Big Hero 6 combines an astonishingly shiny and bright visual scheme with a tightly paced story, well-formed characters, and often quite funny dialogue. While the movie does indeed deal with death and loss in direct ways, it never becomes oppressive nor does it go so deep that the film’s comedic veins feel misplaced. The emotion doesn’t run as fully as many of Disney’s other classic productions, but there is still a very human core that subconsciously drives the plot forward. And despite the fact that it’s technically another superhero origin story, there are enough unique factors at hand that the plot easily sets itself apart from others of its kind. This is 102 minutes of well conceived entertainment that serves as a decidedly positive addition to both Disney and Marvel’s filmographies (although the degree to which it exists in the latter’s camp is debatable).
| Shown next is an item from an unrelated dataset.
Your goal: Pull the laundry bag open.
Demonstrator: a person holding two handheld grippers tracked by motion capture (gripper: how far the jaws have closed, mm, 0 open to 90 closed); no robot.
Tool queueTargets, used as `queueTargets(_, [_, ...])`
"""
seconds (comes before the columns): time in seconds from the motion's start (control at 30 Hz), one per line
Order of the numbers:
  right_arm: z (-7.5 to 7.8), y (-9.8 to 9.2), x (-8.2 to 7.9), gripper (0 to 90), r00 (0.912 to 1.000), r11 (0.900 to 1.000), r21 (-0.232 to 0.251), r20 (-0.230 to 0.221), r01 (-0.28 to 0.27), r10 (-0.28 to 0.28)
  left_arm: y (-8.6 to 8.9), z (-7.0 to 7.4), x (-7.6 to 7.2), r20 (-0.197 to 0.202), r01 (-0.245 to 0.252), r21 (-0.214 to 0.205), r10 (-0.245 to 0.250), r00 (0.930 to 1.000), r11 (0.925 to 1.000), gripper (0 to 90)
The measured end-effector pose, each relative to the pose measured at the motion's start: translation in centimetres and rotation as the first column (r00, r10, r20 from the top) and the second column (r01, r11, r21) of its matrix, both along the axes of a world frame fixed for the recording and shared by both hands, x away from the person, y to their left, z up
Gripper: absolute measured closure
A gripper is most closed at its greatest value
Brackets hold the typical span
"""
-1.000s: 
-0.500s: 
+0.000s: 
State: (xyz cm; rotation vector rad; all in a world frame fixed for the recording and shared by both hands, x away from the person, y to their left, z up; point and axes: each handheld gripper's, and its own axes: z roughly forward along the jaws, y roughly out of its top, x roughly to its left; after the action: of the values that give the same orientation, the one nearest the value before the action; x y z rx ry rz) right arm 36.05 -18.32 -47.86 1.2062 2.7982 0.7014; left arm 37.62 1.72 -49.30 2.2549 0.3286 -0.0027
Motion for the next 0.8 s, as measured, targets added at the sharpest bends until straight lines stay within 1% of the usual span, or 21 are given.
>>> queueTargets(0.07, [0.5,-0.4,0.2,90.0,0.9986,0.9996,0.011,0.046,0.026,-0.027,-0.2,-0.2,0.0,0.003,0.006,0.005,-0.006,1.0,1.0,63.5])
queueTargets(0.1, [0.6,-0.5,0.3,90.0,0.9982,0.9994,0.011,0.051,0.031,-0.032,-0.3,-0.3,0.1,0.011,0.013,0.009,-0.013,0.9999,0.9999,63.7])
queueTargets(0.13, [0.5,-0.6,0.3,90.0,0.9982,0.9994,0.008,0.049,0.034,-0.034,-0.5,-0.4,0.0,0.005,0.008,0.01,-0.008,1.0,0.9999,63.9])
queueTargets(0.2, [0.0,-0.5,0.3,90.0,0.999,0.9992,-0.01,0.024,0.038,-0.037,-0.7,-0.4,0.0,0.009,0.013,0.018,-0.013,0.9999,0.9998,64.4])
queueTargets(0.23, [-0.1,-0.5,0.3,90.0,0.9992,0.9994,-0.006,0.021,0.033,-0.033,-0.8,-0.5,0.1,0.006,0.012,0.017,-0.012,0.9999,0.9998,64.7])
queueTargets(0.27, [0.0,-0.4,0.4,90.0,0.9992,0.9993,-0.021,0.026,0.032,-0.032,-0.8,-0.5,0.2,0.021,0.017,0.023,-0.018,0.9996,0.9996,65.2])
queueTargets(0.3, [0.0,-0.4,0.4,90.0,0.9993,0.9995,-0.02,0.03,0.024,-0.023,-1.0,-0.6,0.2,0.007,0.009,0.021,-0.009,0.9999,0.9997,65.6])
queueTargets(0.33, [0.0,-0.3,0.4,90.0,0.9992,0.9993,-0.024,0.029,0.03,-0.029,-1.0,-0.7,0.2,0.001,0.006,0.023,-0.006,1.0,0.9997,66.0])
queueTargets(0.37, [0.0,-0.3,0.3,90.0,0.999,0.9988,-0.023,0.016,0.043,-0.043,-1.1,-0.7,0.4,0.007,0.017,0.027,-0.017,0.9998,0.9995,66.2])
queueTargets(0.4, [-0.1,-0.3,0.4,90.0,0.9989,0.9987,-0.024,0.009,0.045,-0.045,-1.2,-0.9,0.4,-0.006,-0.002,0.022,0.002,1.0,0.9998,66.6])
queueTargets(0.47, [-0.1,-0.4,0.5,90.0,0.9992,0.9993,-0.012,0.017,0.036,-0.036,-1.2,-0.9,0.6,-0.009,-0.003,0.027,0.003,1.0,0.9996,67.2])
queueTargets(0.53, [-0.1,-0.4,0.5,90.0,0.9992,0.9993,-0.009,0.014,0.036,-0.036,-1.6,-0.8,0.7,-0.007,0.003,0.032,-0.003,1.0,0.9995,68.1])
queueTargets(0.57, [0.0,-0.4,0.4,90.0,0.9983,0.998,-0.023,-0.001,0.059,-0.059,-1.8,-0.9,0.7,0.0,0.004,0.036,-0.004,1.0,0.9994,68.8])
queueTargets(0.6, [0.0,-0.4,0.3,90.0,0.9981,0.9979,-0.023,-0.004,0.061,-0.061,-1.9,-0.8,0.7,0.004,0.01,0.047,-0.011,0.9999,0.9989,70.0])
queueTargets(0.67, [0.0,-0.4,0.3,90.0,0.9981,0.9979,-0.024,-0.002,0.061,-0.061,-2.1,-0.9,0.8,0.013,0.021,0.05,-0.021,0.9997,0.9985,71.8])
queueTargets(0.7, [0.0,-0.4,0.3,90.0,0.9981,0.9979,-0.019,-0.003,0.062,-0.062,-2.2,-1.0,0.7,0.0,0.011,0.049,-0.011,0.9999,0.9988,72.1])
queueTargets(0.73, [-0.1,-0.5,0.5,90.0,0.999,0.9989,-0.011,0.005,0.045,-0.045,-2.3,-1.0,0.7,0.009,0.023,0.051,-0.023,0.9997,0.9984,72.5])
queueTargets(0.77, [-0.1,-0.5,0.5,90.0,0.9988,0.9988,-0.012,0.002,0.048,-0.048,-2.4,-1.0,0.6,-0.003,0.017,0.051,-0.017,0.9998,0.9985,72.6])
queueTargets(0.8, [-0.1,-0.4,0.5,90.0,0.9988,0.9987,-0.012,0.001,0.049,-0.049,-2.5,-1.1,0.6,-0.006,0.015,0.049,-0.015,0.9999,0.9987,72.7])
In addition, Big Hero 6 serves as a great representation of a multi-ethnic and multicultural landscape. Biracial characters with ethnic names are commonplace, and the merger of Western and Eastern ways of life in the city of San Fransokyo doesn’t feel forced or artificial in concept. In an era where many big-studio productions have trouble balancing different cultures or locations without being unintentionally disrespectful or feeling like one was included purely to sell more tickets in that market (*cough, cough* Transformers), this is a refreshing take on such an idea.
With a strong voice cast to round things off (with special mention to Scott Adsit’s frequently hilarious depiction of Baymax in the robot’s naive interactive habits), Big Hero 6 is more than just the dismissible kids’ movie that the early previews made it out to be. I was surprised by just how easy it was to get sucked into the story and the well-oiled turns it takes the viewer through. The cultural footprint it leaves may not be as ubiquitous or flowing as that of other recent Disney movies or superhero titles, but that doesn’t change how terrifically fun and enjoyable it is. I don’t believe any piece of art should be universally compared to any other piece of art, however I still must agree with the suggestion that many have put forward of this being a safe alternative for kids too young for other superhero ensembles like The Avengers. Still, this shouldn’t defer the movie as being perceived as one strictly for small children, either. It appeals to demographics down the board, and achieves this without doing so out of begrudging necessity or afterthought.
P.S.: This is still a Marvel movie. That means, yes, there’s a post-credits scene you should keep watching for.